A retired federal judge who heard about the case called Monus with the information that a Florida MD was gathering names of people with naturopathic leanings and submitting them to local authorities. The judge deemed the MD’s efforts manipulative and was concerned about the covert assault on personal and public freedoms that they implied. Whether or not the MD is operating as an agent of the AMA/FMA is a matter of speculation. Monus’ trial is pending.
Big Pharma, the AMA and the FDA have created today’s archetype of health care, and collectively they rule it with an iron fist. The system is so faulty and expensive that the US government has assumed its management with the most sweeping and costly legislation in American history. Although Obamacare portends vast changes in the funding and delivery of health care, it will do nothing to repair the system’s cracked foundation, which is its intrinsic lack of emphasis on restoring, building and maintaining good health. Instead, PPACA will force Americans to participate in a system based on the dispensation of costly, non-curative and often toxic prescriptions that will keep them comfortable enough to remain sick while Pharma lines its pockets.

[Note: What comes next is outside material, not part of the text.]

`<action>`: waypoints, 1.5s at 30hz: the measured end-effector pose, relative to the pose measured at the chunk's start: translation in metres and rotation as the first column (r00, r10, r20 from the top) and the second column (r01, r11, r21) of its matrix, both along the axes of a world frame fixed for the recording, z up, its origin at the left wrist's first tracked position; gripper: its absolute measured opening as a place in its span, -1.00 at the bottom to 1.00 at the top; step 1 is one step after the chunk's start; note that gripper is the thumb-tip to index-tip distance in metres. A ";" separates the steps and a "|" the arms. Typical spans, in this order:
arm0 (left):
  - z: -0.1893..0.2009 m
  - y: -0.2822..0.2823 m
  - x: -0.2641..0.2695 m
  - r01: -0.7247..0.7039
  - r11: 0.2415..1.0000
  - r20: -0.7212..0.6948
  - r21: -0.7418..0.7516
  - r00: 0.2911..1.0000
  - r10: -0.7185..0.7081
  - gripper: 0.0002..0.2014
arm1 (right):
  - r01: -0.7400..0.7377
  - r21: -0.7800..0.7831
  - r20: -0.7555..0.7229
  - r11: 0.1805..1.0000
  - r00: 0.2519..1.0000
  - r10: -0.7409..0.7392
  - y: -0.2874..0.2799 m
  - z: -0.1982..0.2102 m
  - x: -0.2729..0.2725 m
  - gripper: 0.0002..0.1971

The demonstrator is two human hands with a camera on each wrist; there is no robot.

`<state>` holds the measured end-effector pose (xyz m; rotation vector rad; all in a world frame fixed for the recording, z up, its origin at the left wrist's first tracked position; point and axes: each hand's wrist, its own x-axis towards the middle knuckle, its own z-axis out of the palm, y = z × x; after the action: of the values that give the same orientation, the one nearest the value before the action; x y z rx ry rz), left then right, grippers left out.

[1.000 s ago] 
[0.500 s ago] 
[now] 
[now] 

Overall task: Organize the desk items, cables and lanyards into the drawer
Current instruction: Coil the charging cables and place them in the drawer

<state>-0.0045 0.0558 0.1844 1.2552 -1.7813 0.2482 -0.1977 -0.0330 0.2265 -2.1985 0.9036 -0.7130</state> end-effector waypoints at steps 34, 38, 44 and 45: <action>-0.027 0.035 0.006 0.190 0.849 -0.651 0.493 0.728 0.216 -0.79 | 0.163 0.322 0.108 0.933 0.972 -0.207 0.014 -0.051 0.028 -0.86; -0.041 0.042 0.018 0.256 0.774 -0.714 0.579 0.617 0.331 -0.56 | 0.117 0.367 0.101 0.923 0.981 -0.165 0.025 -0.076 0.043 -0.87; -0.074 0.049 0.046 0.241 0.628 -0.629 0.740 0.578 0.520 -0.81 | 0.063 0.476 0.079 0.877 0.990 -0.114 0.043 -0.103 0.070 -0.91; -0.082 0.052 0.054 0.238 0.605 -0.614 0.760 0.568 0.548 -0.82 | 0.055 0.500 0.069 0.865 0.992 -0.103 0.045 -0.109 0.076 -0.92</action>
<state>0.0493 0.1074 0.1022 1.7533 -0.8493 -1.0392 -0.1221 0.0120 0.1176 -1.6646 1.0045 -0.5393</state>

America needs to shift its health care paradigm, and a strong grassroots movement is the only force powerful enough to make it happen. If citizens would insist that federal and state legislatures stand up to the FDA, AMA and Big Pharma, private medical innovations would flourish, naturopathic physicians would be free to practice in all 50 states, and Americans could choose between disease-focused and health-focused medical treatments. In due course, the successes and failures of each discipline would speak for themselves, and people would gravitate to whatever works best. General health would improve, medical costs would drop, and citizens would be free to choose the medical care best suited to their needs.
As it stands now, state and federal legislators turn a blind eye toward the FDA’s inconsistencies and obligingly cave to financial and political pressures from Big Pharma and the AMA. In doing so, they not only prohibit independent medical discovery and contribute to the rising cost of medical care, but they also deprive citizens of the freedom to examine and choose among a wide variety of effective medical treatments.